(Entries taken from a collection)
....................

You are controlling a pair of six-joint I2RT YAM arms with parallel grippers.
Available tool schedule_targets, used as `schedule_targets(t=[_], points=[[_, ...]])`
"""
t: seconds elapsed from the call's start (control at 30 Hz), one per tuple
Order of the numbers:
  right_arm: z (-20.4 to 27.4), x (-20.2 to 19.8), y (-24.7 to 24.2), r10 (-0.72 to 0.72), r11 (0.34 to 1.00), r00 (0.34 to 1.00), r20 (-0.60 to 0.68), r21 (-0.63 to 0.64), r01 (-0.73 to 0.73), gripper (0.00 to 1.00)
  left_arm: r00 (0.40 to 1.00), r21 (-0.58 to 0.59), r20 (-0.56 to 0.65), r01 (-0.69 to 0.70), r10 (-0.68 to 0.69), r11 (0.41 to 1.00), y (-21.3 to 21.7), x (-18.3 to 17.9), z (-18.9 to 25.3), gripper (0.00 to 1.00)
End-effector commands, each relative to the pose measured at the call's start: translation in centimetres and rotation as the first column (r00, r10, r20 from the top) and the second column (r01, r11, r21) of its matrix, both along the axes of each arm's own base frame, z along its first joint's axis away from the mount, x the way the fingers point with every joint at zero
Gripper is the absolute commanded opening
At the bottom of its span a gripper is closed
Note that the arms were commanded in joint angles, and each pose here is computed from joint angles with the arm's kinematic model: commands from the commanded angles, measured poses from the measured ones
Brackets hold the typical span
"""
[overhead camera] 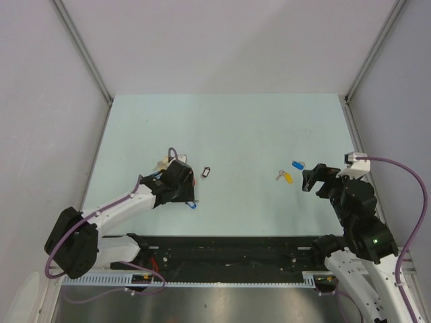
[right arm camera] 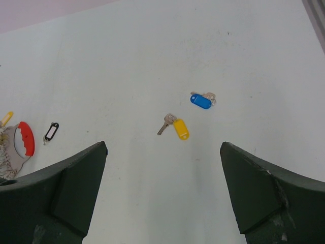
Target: Put the keys on the keyring
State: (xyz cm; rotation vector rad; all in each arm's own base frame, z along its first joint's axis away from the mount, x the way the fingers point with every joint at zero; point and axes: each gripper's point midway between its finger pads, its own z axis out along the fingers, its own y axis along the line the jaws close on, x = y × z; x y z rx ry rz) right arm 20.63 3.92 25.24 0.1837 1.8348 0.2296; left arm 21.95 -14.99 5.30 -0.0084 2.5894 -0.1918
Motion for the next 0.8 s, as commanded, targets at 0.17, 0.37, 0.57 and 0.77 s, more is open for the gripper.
schedule_targets(t=[0.17, 0.37, 0.57, 0.77], points=[[0.2, 0.1, 0.2, 0.01, 1.0, 1.0, 0.009, 0.012, -0.01, 1.0, 0.976, -0.083, 0.105, -0.182, 0.19, 0.98, 0.4, 1.5, 0.1, 0.52], [0.1, 0.1, 0.3, 0.011, 1.0, 1.0, 0.008, 0.011, -0.011, 1.0, 0.971, -0.112, 0.104, -0.206, 0.218, 0.972, 0.5, 1.2, -1.0, 0.56], [-0.1, 0.2, 0.2, 0.006, 1.0, 1.0, 0.002, 0.01, -0.006, 1.0, 0.985, -0.162, 0.053, -0.156, 0.167, 0.974, -1.6, 0.9, -2.7, 0.57], [-0.3, 0.3, 0.3, 0.009, 1.0, 1.0, -0.006, 0.007, -0.009, 1.0, 0.995, -0.203, 0.059, -0.063, 0.077, 0.977, -6.5, 1.8, -2.1, 0.59]])
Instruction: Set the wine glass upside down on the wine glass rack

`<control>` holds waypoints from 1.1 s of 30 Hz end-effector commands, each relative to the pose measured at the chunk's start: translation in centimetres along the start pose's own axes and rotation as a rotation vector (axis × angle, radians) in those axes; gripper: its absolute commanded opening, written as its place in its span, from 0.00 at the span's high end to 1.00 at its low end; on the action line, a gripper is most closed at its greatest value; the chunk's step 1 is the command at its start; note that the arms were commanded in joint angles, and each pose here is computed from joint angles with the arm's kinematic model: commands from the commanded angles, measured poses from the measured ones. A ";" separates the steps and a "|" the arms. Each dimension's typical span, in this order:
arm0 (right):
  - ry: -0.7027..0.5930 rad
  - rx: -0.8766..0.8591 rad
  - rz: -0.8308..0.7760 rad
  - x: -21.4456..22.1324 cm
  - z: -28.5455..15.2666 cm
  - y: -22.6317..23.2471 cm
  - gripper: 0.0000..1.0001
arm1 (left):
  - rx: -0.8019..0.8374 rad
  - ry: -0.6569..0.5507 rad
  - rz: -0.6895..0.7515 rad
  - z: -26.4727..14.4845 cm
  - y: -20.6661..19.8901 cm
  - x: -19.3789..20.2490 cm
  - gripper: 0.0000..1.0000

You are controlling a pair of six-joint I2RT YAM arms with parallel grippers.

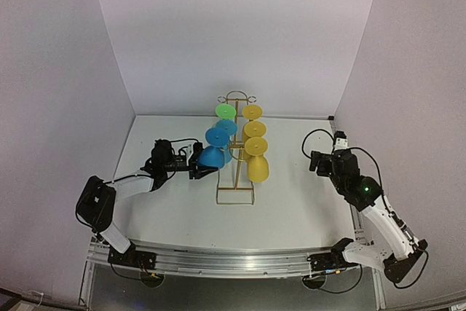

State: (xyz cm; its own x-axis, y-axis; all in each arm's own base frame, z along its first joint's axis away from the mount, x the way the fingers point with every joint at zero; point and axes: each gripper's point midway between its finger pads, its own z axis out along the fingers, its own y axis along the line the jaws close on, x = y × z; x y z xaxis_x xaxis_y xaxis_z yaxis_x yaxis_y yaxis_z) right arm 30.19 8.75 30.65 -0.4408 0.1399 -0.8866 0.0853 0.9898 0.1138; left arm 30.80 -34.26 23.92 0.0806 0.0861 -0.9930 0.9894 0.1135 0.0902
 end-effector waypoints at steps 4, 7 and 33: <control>-0.034 0.033 0.020 -0.3 -0.7 -1.2 0.02 | 0.053 -0.043 0.096 0.9 -0.6 -1.4 0.61; -0.039 0.032 0.021 -0.4 -0.9 -1.3 0.02 | 0.062 -0.033 0.097 1.1 -0.9 -0.9 0.60; -0.044 0.012 0.027 -0.4 -1.3 -1.3 0.02 | 0.104 0.046 0.113 2.8 -1.6 3.8 0.31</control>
State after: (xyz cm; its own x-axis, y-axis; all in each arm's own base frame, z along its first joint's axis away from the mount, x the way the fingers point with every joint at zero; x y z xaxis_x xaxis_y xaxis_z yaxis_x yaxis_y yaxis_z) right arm 28.70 7.50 31.10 -0.4041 0.1602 -0.9006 0.0980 0.9865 0.1315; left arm 30.26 -36.30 20.20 0.1341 0.1434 -0.9805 0.9895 0.0347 0.1404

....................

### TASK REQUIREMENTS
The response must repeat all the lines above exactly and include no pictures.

### RESPONSE BOX
You are controlling a pair of six-joint I2RT YAM arms with parallel grippers.
Available tool schedule_targets, used as `schedule_targets(t=[_], points=[[_, ...]])`
"""
t: seconds elapsed from the call's start (control at 30 Hz), one per tuple
Order of the numbers:
  right_arm: z (-20.4 to 27.4), x (-20.2 to 19.8), y (-24.7 to 24.2), r10 (-0.72 to 0.72), r11 (0.34 to 1.00), r00 (0.34 to 1.00), r20 (-0.60 to 0.68), r21 (-0.63 to 0.64), r01 (-0.73 to 0.73), gripper (0.00 to 1.00)
  left_arm: r00 (0.40 to 1.00), r21 (-0.58 to 0.59), r20 (-0.56 to 0.65), r01 (-0.69 to 0.70), r10 (-0.68 to 0.69), r11 (0.41 to 1.00), y (-21.3 to 21.7), x (-18.3 to 17.9), z (-18.9 to 25.3), gripper (0.00 to 1.00)
End-effector commands, each relative to the pose measured at the call's start: translation in centimetres and rotation as the first column (r00, r10, r20 from the top) and the second column (r01, r11, r21) of its matrix, both along the axes of each arm's own base frame, z along its first joint's axis away from the mount, x the way the fingers point with every joint at zero
Gripper is the absolute commanded opening
At the bottom of its span a gripper is closed
Note that the arms were commanded in joint angles, and each pose here is computed from joint angles with the arm's kinematic model: commands from the commanded angles, measured poses from the measured ones
Brackets hold the typical span
"""
[overhead camera] 
[right arm camera] 
Target: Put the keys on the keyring
State: (xyz cm; rotation vector rad; all in each arm's own base frame, z along its first joint's axis away from the mount, x the way the fingers point with every joint at zero; point and axes: each gripper's point midway between its finger pads, its own z axis out along the fingers, its own y axis along the line the jaws close on, x = y × z; x y z rx ry rz) right arm 20.63 3.92 25.24 0.1837 1.8348 0.2296; left arm 21.95 -14.99 5.30 -0.0084 2.5894 -0.1918
Motion for the next 0.8 s, as commanded, targets at 0.17, 0.37, 0.57 and 0.77 s, more is open for the gripper.
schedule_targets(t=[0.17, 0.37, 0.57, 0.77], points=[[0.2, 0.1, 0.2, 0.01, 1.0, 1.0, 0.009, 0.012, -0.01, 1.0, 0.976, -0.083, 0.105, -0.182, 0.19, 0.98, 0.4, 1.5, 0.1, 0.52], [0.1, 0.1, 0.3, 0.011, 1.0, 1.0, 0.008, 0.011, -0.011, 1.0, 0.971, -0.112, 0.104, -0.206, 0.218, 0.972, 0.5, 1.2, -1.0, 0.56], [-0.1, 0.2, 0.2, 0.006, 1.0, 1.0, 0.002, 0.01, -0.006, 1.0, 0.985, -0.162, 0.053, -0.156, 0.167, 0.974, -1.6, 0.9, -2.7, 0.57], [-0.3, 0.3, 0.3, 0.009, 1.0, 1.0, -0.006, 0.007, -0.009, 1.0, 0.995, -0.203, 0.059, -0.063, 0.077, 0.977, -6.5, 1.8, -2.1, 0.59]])
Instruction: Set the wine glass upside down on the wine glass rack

`<control>` holds waypoints from 1.1 s of 30 Hz end-effector commands, each relative to the pose measured at the chunk's start: translation in centimetres along the start pose's own axes and rotation as a rotation vector (axis × angle, radians) in those axes; gripper: its absolute commanded opening, written as its place in its span, from 0.00 at the span's high end to 1.00 at its low end; on the action line, a gripper is most closed at its greatest value; the chunk's step 1 is the command at its start; note that the arms were commanded in joint angles, and each pose here is computed from joint angles with the arm's kinematic model: commands from the commanded angles, measured poses from the measured ones. A ";" separates the steps and a "|" the arms. Each dimension's typical span, in this order:
arm0 (right):
  - ry: -0.7027..0.5930 rad
  - rx: -0.8766..0.8591 rad
  - rz: -0.8308..0.7760 rad
  - x: -21.4456..22.1324 cm
  - z: -28.5455..15.2666 cm
  - y: -22.6317..23.2471 cm
  - gripper: 0.0000..1.0001
arm1 (left):
  - rx: -0.8019..0.8374 rad
  - ry: -0.6569..0.5507 rad
  - rz: -0.6895..0.7515 rad
  - z: -26.4727..14.4845 cm
  - y: -20.6661..19.8901 cm
  - x: -19.3789..20.2490 cm
  - gripper: 0.0000..1.0000

You are controlling a pair of six-joint I2RT YAM arms with parallel grippers.


State: (xyz cm; its own x-axis, y-axis; all in each arm's own base frame, z along its first joint's axis away from the mount, x the way the fingers point with every joint at zero; point and axes: each gripper's point midway between its finger pads, its own z axis out along the fingers, its own y axis along the line the jaws close on, x = y × z; x y z xaxis_x xaxis_y xaxis_z yaxis_x yaxis_y yaxis_z) right arm 30.19 8.75 30.65 -0.4408 0.1399 -0.8866 0.0853 0.9898 0.1138; left arm 30.80 -34.26 23.92 0.0806 0.0861 -0.9930 0.9894 0.1135 0.0902
 end-effector waypoints at steps 4, 7 and 33: <control>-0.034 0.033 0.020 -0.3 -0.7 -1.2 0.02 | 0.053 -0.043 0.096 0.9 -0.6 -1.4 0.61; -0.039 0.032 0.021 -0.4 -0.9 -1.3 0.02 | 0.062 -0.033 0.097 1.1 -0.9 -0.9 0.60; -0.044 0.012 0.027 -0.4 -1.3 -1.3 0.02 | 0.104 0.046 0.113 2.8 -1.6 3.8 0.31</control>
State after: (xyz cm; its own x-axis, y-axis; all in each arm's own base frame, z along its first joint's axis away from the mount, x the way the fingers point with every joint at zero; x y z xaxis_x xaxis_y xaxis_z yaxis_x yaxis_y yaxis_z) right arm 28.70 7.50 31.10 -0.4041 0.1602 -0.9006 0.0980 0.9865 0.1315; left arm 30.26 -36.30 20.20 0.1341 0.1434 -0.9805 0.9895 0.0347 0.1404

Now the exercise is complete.